*Exercise requirements*
Set the listing down again exactly, please, apart from its pictures.
*** Data excerpt Section Begins ***
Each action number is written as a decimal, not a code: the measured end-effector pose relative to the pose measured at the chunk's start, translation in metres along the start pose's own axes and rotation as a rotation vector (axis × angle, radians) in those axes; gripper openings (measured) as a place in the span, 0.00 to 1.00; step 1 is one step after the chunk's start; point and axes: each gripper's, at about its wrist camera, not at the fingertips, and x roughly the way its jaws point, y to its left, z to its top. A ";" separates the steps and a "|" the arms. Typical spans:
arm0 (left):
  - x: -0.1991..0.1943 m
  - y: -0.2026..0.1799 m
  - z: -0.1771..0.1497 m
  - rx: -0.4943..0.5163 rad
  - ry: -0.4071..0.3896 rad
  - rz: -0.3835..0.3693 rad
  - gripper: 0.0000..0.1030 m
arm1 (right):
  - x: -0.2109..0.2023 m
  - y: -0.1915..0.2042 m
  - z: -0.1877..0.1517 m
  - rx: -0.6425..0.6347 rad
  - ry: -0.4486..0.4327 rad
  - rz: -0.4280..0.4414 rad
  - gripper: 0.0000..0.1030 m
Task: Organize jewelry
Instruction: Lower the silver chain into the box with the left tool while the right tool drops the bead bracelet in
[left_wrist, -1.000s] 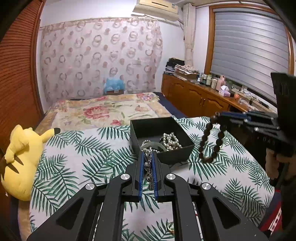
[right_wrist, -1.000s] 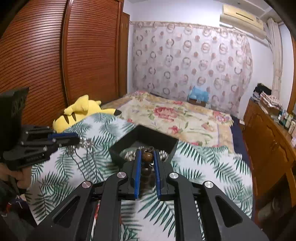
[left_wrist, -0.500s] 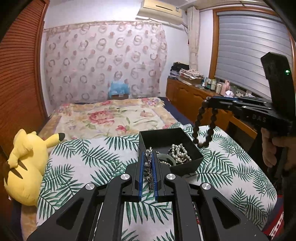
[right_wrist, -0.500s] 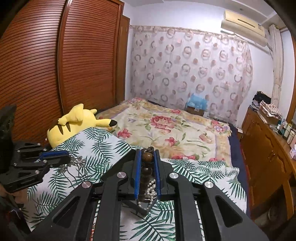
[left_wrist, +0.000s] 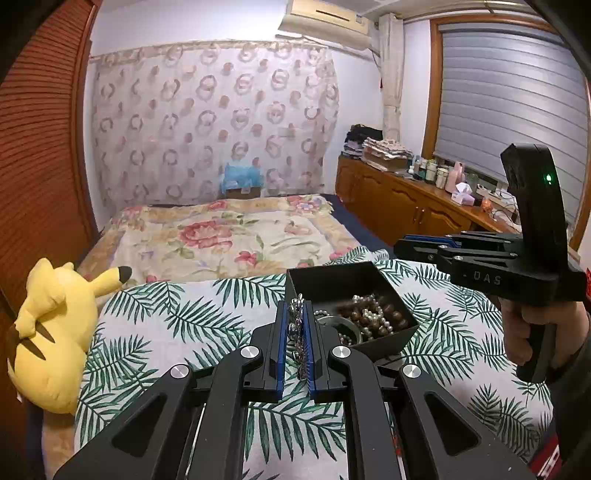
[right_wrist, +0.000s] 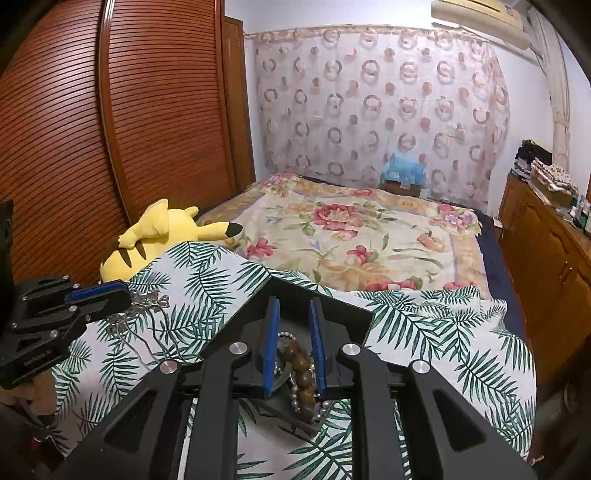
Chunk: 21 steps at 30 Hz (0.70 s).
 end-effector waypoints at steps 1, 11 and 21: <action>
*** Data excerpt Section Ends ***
*Exercise solution*
Each action number is written as a decimal, not a code: the measured end-effector pose relative to the pose measured at the chunk's start, translation in metres along the start pose's own axes and rotation as a rotation vector (axis × angle, radians) in those axes; gripper openings (measured) as a place in the span, 0.00 to 1.00; step 1 is one step after the chunk's start; point and axes: each gripper's, at about its wrist camera, not at the fingertips, and x roughly the way its jaws point, y to its left, z to its top. A ";" separates the steps and a "|" the arms. Typical spans:
arm0 (left):
  - x: -0.1991..0.1943 m
  - y: -0.2026..0.1799 m
  - z: -0.1771..0.1497 m
  - rx: -0.4943..0.5163 rad
  - ry: -0.4071..0.3896 rad
  - rz: -0.3835..0.3693 rad
  - gripper: 0.0000..0.1030 m
arm1 (right):
  - x: -0.2109..0.2023 m
  - y: -0.1915..0.2042 m
  - z: -0.1877..0.1517 m
  - rx: -0.6425..0.6347 rad
  - ry: -0.4486..0.4327 rad
  - rz: -0.4280..0.4414 rad
  - gripper: 0.0000..0.1030 m
Task: Organize jewelry
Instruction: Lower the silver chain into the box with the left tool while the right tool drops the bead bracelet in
[left_wrist, -1.000s] 
[right_wrist, -1.000s] 
[left_wrist, -0.500s] 
[right_wrist, -0.500s] 
[left_wrist, +0.000s] 
[right_wrist, +0.000s] 
Chunk: 21 steps at 30 Hz (0.70 s).
 end-effector waypoints at steps 1, 11 and 21: <action>

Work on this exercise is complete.